For investors or individuals seeking additional information about a company's financial position, the direct method provides information on how money travels within a corporation. However, individuals who require a basic cash flow overview will find the indirect way to be simpler and easier to understand, making it the better choice.

Both methods have advantages and disadvantages, which can be beneficial depending on your needs. It's important to understand how each works to make an informed decision about which to use.


What is the main purpose of cash flow?

The main purpose of cash flow is to understand how money is coming in and going out of a business or individual. This can be useful for budgeting, financial planning, or evaluating performance.

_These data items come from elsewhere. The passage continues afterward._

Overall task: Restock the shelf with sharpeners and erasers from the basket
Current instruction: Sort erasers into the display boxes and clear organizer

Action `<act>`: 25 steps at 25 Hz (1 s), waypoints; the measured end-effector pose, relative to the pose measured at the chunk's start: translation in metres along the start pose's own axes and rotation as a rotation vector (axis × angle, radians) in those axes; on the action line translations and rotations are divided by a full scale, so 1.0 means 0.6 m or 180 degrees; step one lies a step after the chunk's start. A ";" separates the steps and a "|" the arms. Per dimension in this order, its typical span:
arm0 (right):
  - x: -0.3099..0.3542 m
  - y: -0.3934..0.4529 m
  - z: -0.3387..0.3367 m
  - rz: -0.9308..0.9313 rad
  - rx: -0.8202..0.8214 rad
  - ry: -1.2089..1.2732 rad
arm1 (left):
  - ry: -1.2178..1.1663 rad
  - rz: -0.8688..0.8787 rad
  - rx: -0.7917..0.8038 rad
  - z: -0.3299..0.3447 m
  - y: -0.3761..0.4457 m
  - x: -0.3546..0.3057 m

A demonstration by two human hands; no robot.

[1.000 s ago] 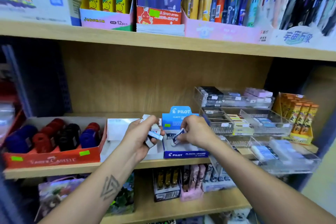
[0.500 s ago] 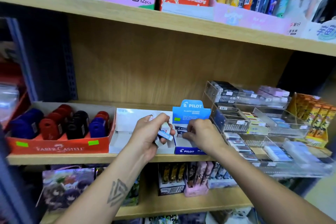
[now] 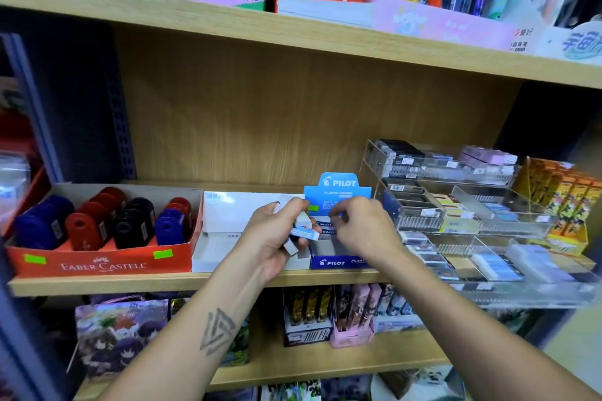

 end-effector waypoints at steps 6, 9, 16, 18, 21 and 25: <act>0.021 -0.040 -0.028 0.0074 0.1187 0.3451 | 0.0191 0.0517 -0.0216 0.023 0.000 0.004; 0.000 -0.033 -0.038 -0.0034 0.0699 0.3409 | 0.0058 0.0598 -0.0088 0.028 -0.003 0.001; -0.014 -0.025 -0.074 -0.0415 0.0046 0.2921 | 0.0136 0.0042 0.0469 0.028 -0.013 0.000; -0.018 -0.031 -0.077 -0.0419 0.0166 0.3008 | 0.0023 -0.0009 0.0574 0.037 -0.021 0.004; -0.034 -0.053 -0.093 -0.0453 0.0492 0.2968 | 0.0038 0.0051 0.0421 0.060 -0.024 0.015; -0.077 -0.085 -0.148 -0.0478 0.0724 0.2219 | -0.0068 0.0014 0.0595 0.134 -0.024 0.017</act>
Point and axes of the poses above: each hand's wrist, its own y-axis towards the middle knuckle, its own z-axis out of the palm, x = y × z, the point moved 2 cm from there along y, towards the middle knuckle, and after that the axes turned 8 degrees about x, right-handed, at the moved point
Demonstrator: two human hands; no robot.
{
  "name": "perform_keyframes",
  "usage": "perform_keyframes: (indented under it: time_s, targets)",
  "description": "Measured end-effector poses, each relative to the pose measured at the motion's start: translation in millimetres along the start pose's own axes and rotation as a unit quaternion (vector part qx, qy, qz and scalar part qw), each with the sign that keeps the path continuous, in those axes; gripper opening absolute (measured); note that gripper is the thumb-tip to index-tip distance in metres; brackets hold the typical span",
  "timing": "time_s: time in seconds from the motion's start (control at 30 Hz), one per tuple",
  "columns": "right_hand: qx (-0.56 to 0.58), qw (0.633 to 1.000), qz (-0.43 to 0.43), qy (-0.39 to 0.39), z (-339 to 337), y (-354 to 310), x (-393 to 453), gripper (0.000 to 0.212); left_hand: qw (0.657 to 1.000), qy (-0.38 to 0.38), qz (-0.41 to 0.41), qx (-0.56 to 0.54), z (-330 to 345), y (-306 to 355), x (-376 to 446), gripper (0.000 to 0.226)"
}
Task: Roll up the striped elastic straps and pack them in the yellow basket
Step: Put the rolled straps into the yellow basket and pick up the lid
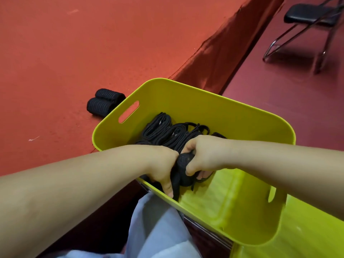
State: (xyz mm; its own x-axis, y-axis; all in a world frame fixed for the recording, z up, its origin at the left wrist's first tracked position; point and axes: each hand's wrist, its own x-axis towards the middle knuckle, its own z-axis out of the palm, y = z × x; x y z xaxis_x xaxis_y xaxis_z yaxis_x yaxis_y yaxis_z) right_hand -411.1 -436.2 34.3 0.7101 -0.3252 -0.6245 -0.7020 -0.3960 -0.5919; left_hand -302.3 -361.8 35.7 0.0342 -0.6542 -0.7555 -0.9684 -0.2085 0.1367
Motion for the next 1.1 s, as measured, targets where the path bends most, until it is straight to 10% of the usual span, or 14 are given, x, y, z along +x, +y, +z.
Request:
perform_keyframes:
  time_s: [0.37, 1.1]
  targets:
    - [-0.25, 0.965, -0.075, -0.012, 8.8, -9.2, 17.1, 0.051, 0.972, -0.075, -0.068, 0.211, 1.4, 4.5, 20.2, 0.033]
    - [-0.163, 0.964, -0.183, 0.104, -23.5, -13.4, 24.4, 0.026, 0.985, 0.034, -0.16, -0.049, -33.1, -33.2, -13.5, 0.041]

What is the cash flow formula?

The cash flow formula is Cash Inflows - Cash Outflows = Net Cash Flow. This equation calculates the difference between money coming in and going out, which gives an accurate picture of a company's or individual's financial situation.

Is cash flow monthly or yearly?

Cash flow can be measured monthly, quarterly, or yearly depending on the business's or individual's needs. Measuring it regularly is important to track changes and gain insight into financial trends.


From examining a detailed example, we have seen the ins and outs of a cash flow statement that every business should know. Understanding what constitutes a cash flow statement is critical to any company’s success, as it can be used to assess its current financial standing appropriately. By paying attention to both inflows and outflows of funds and examining these businesses’ various choices, we are better suited to make decisions for our businesses regarding our finances. It is important to remember that effective cash flow management requires careful budgeting, long-term forecasting, an emergency fund, and continuous monitoring of short-term income and expenses.